Thursday, February 10, 2005

Thank you, American Airlines.

Thank you, American Airlines.

Thank you for reminding me that we Americans are too complacent, and too comfortable with the status quo. Thank you for reminding me that change is necessary, change is inevitable, and change is good.

Thank you for reminding me that physical pleasure is transitory and, in the long run, unsatisfying. Thank you for reminding me that pursuits of the intellect are not helped, and are often hindered, by indulgences of the flesh.

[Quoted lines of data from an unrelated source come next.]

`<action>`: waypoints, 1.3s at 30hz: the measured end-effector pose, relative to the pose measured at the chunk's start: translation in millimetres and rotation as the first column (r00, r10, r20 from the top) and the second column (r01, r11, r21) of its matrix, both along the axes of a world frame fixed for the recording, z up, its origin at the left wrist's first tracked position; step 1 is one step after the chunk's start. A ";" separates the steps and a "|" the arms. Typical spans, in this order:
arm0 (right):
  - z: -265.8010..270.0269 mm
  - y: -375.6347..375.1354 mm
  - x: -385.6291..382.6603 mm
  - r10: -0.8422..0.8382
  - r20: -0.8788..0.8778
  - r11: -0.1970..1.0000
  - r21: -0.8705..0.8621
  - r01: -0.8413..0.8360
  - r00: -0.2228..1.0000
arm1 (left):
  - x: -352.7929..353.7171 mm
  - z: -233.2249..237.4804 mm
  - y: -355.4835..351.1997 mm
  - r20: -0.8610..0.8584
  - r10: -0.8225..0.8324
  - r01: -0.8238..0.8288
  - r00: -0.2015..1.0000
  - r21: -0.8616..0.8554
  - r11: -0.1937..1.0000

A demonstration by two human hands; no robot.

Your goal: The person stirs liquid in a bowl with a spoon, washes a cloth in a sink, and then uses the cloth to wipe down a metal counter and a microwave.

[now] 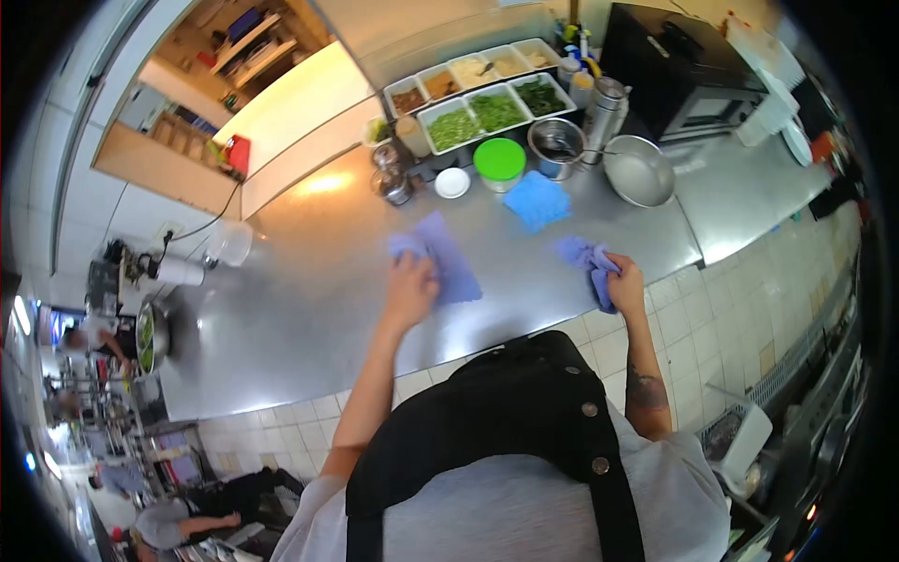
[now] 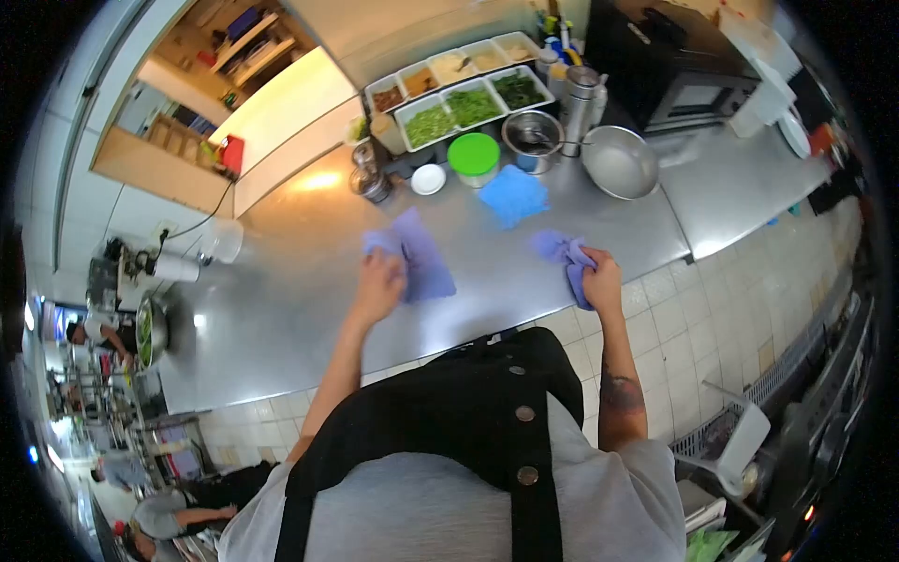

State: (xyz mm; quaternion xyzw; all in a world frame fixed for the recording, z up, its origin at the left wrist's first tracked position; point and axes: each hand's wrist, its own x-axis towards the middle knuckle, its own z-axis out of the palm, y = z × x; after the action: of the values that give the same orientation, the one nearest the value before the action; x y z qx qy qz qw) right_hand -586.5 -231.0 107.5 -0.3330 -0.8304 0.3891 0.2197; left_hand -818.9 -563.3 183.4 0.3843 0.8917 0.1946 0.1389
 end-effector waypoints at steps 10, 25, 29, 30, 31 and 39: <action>-23.3 0.0 -1.3 0.028 -0.014 0.999 -0.041 -0.028 1.000 | 12.5 -58.1 59.9 -0.246 -0.024 -0.029 0.969 -0.210 0.977; 39.1 -52.7 -41.7 0.014 0.017 0.963 0.268 -0.018 1.000 | -110.8 -87.5 38.1 0.052 0.086 -0.095 0.995 0.205 0.974; 81.2 -107.7 -82.6 -0.050 0.233 0.768 0.631 -0.112 0.971 | -116.9 -85.4 35.3 0.067 0.220 -0.227 0.973 0.114 0.967; 72.5 -117.0 -90.4 0.180 0.242 0.825 0.491 -0.280 0.953 | -111.8 -84.6 30.3 0.007 0.289 -0.285 0.957 0.176 0.942; 53.5 -128.3 -102.8 0.403 0.208 0.820 0.350 -0.453 0.891 | -116.2 -90.6 21.6 0.033 0.312 -0.313 0.950 0.106 0.944; 19.2 -215.6 -170.2 0.805 0.341 0.376 0.338 -0.863 0.485 | -112.7 -122.8 -35.3 0.214 0.332 -0.334 0.919 -0.029 0.942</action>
State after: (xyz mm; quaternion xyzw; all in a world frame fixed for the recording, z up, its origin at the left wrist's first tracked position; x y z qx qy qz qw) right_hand -756.7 -446.6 126.7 0.1727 -0.9616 0.2128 0.0163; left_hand -931.6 -598.6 60.6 0.2044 0.9228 0.2595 0.1983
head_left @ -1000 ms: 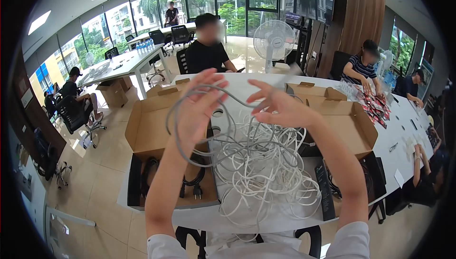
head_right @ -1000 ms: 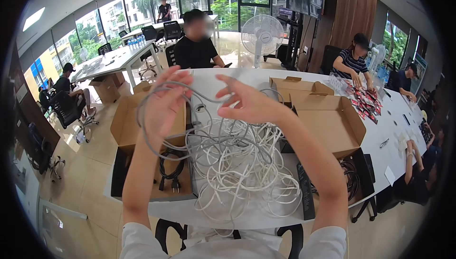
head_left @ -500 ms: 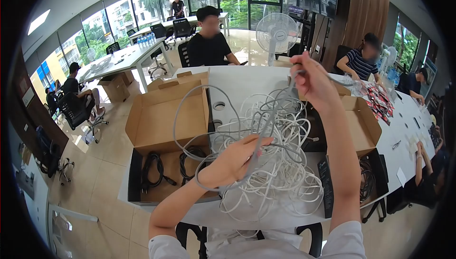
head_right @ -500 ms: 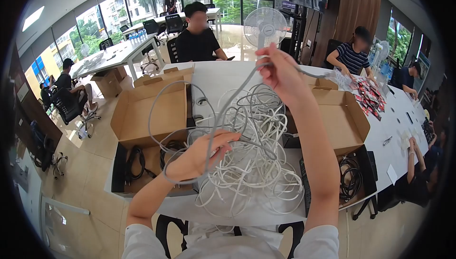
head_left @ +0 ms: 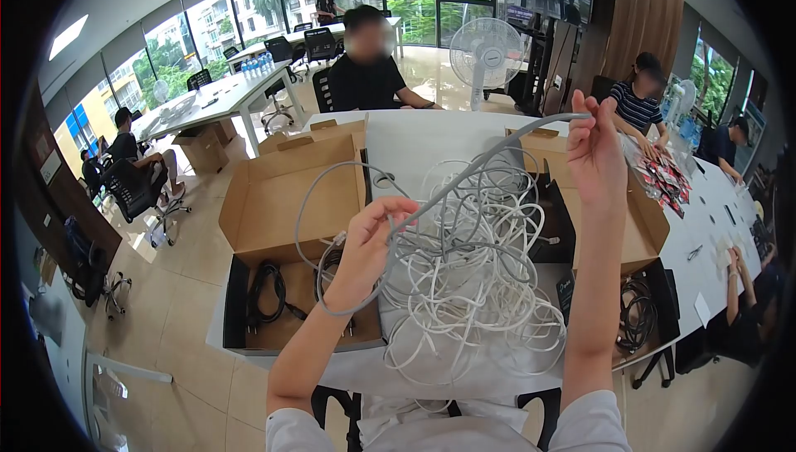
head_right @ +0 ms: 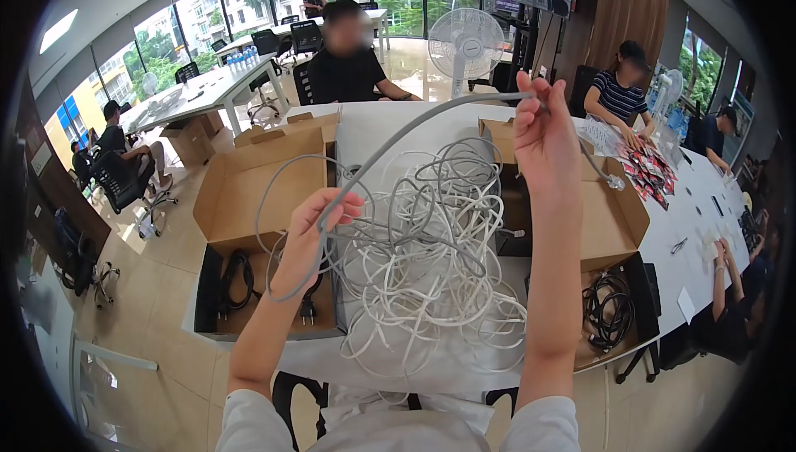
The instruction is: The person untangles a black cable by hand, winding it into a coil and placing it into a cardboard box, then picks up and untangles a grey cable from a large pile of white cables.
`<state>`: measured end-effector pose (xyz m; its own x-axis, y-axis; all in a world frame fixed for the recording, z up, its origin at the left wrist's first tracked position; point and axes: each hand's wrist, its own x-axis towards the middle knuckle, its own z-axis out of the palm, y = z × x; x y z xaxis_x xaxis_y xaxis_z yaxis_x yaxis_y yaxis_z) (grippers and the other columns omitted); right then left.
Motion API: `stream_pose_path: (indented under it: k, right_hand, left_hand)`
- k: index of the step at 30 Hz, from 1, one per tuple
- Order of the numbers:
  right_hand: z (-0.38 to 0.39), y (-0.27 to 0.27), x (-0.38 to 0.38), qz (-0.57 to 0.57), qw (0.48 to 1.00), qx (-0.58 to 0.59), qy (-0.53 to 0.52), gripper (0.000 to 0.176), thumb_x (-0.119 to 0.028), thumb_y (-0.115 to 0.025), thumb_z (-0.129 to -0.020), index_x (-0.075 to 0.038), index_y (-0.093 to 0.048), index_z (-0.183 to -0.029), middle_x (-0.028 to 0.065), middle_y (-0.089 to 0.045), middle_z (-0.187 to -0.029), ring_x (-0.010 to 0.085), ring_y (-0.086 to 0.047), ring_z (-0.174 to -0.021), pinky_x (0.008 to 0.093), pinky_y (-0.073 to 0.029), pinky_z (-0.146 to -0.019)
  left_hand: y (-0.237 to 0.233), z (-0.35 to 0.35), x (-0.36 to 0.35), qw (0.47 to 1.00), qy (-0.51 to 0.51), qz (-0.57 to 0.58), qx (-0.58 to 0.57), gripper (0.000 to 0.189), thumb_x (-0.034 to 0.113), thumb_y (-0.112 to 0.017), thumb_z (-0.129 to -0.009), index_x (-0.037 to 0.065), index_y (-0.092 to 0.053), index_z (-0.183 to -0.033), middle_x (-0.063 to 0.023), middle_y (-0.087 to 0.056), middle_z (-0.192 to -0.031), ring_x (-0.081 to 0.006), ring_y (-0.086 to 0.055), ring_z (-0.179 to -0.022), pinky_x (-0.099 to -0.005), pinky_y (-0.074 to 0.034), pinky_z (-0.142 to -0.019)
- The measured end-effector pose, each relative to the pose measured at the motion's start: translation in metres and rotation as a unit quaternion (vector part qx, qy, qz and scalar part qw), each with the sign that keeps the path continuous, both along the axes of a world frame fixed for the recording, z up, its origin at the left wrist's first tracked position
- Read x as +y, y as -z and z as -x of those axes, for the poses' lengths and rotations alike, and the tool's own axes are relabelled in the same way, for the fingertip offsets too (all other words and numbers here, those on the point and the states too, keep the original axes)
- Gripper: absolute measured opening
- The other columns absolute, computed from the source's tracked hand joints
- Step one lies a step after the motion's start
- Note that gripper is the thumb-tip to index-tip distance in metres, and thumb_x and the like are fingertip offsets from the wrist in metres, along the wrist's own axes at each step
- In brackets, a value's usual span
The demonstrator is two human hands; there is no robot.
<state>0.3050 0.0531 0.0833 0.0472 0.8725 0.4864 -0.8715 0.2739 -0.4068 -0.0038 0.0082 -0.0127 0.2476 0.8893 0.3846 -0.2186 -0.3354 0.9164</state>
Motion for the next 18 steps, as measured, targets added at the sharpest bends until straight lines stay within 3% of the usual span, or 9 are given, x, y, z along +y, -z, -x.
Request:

Thank you, American Airlines, for reminding me that true enlightenment can only come when I free myself of an unhealthy reliance on the crutch of comfort. Thank you for reminding me that satori is a state of mind, a mental state -- not a physical one.

[Source: American Airlines eliminates pillows on domestic flights.]


Andrew Andrew said...

Perhaps we're all better off not using the pillows if "business flier Tom Taylor of Lansing, Mich.," is going to be using them to cushion his derriere from the perils of an AA seat.

Hector Vex said...

Comics Blogs? What's up with that? I ain't a comic blog. I'm slighty insulted...

And those pillows sucked anyways. They were like three wadded up kleenexes. The only thing they were good for was putting over the stewardesses mouth so she doesn't scream when you're giving her a nice hard f-ing in the bathroom. Those bitches can get loud at 30,000 feet.

B2 said...

Hector, where else can we put you? In a category called "Bloggers whi swear and curse about anything and always manage to include sexual innuendo"?

On The Mark said...

Those pillows were nothing more than an annoyance anyway. Plus I never wanted one of them near my face.